When you copy the data that follows, reproduce every word exactly and leave out the images.

-- Information shown follows --

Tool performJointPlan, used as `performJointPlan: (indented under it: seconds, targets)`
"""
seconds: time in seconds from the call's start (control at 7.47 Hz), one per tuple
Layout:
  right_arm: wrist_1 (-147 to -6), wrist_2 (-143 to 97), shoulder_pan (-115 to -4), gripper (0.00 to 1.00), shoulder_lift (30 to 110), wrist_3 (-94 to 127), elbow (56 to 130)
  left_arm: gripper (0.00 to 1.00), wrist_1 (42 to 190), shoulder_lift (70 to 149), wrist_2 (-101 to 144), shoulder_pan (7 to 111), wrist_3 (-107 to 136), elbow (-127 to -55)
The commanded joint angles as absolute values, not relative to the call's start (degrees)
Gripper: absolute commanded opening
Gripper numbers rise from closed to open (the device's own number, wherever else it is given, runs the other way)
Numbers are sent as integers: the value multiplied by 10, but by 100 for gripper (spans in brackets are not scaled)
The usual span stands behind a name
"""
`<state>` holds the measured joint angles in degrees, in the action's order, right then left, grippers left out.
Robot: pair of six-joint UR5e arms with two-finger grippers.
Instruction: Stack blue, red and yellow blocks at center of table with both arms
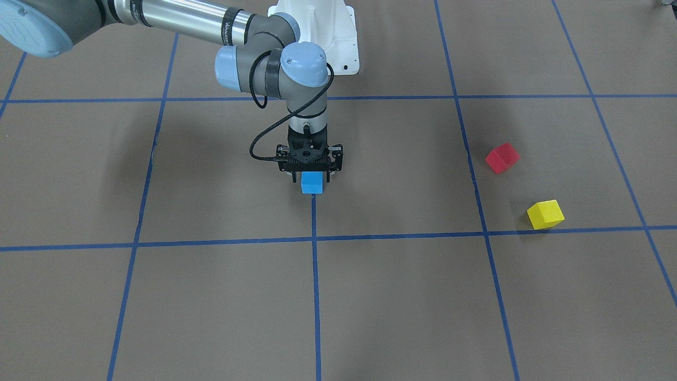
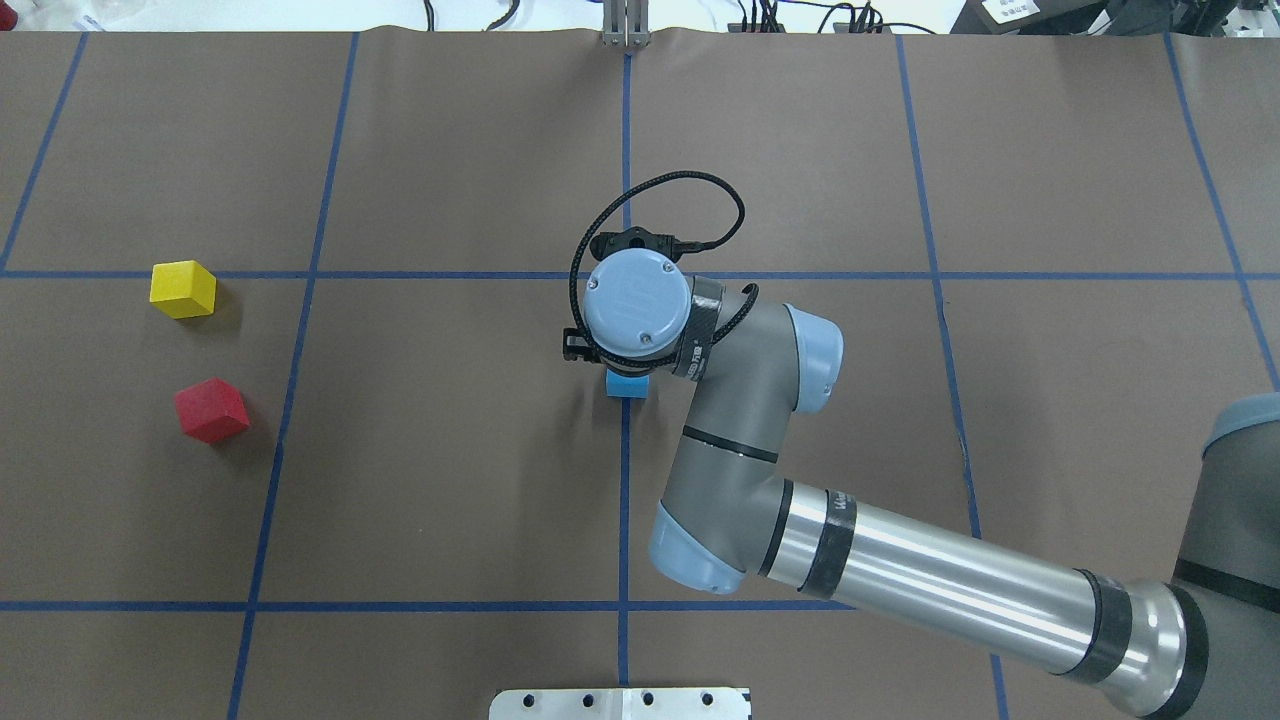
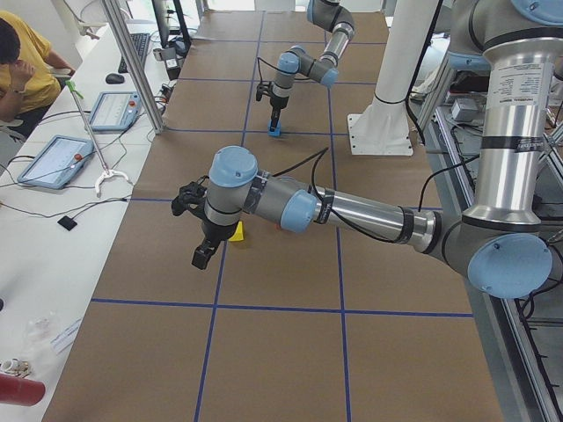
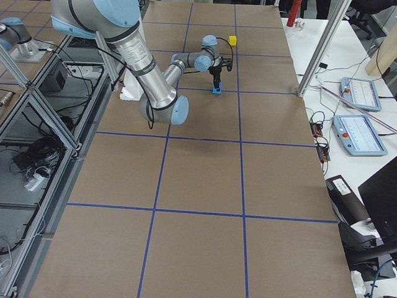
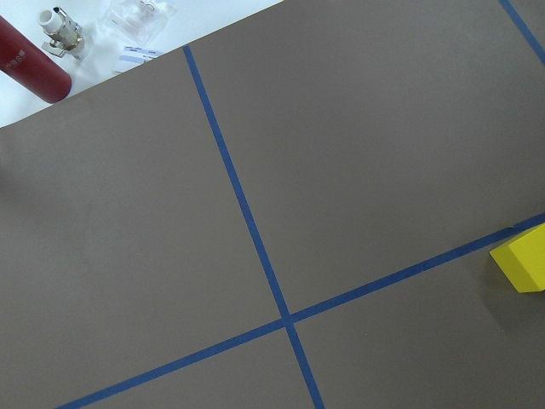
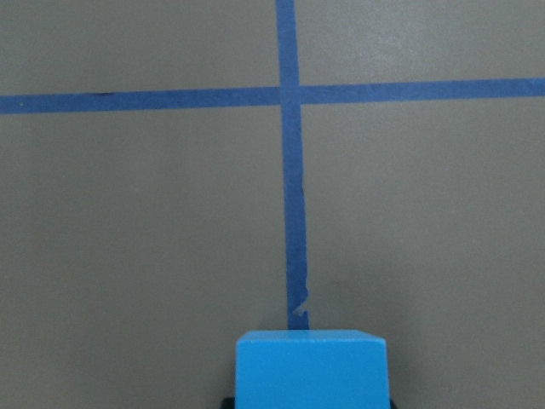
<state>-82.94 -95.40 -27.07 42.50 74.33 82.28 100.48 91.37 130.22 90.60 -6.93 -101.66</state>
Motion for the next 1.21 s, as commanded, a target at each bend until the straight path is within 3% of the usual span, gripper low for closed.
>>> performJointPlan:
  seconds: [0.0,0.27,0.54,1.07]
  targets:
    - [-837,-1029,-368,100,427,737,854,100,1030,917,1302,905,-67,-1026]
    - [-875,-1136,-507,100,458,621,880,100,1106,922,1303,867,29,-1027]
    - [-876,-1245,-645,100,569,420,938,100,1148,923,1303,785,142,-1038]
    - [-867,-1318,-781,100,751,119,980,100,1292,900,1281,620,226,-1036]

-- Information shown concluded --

* **Exercise solution**
Tool performJointPlan, used as `performJointPlan: (indented under it: seconds, targets)`
"""
seconds: time in seconds from the call's start (control at 7.47 Hz), one per tuple
Layout:
  right_arm: wrist_1 (-147 to -6), wrist_2 (-143 to 97), shoulder_pan (-115 to -4), gripper (0.00 to 1.00), shoulder_lift (30 to 110), wrist_3 (-94 to 127), elbow (56 to 130)
  left_arm: gripper (0.00 to 1.00), wrist_1 (42 to 190), shoulder_lift (70 to 149), wrist_2 (-101 to 144), shoulder_pan (7 to 111), wrist_3 (-107 to 136), elbow (-127 to -55)
The commanded joint angles as absolute values, not relative to the call's start (degrees)
Gripper: absolute commanded opening
Gripper numbers rise from closed to open (the device's own number, wherever else it is given, runs the other way)
Numbers are sent as integers: the value multiplied by 10, but by 100 for gripper (spans in brackets are not scaled)
The usual span stands behind a name
"""
`<state>` holds the measured joint angles in degrees, in the action's order, right then left, grippers left out.
Robot: pair of six-joint UR5e arms with two-finger grippers.
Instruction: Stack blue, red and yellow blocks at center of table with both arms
<state>-82.94 -95.40 -27.07 42.50 74.33 82.28 100.48 91.37 130.22 90.60 -6.93 -101.66</state>
Motion for the next 1.21 s, as commanded, a target at each bend until the straight path is within 3% of the usual span, gripper low for closed.
>>> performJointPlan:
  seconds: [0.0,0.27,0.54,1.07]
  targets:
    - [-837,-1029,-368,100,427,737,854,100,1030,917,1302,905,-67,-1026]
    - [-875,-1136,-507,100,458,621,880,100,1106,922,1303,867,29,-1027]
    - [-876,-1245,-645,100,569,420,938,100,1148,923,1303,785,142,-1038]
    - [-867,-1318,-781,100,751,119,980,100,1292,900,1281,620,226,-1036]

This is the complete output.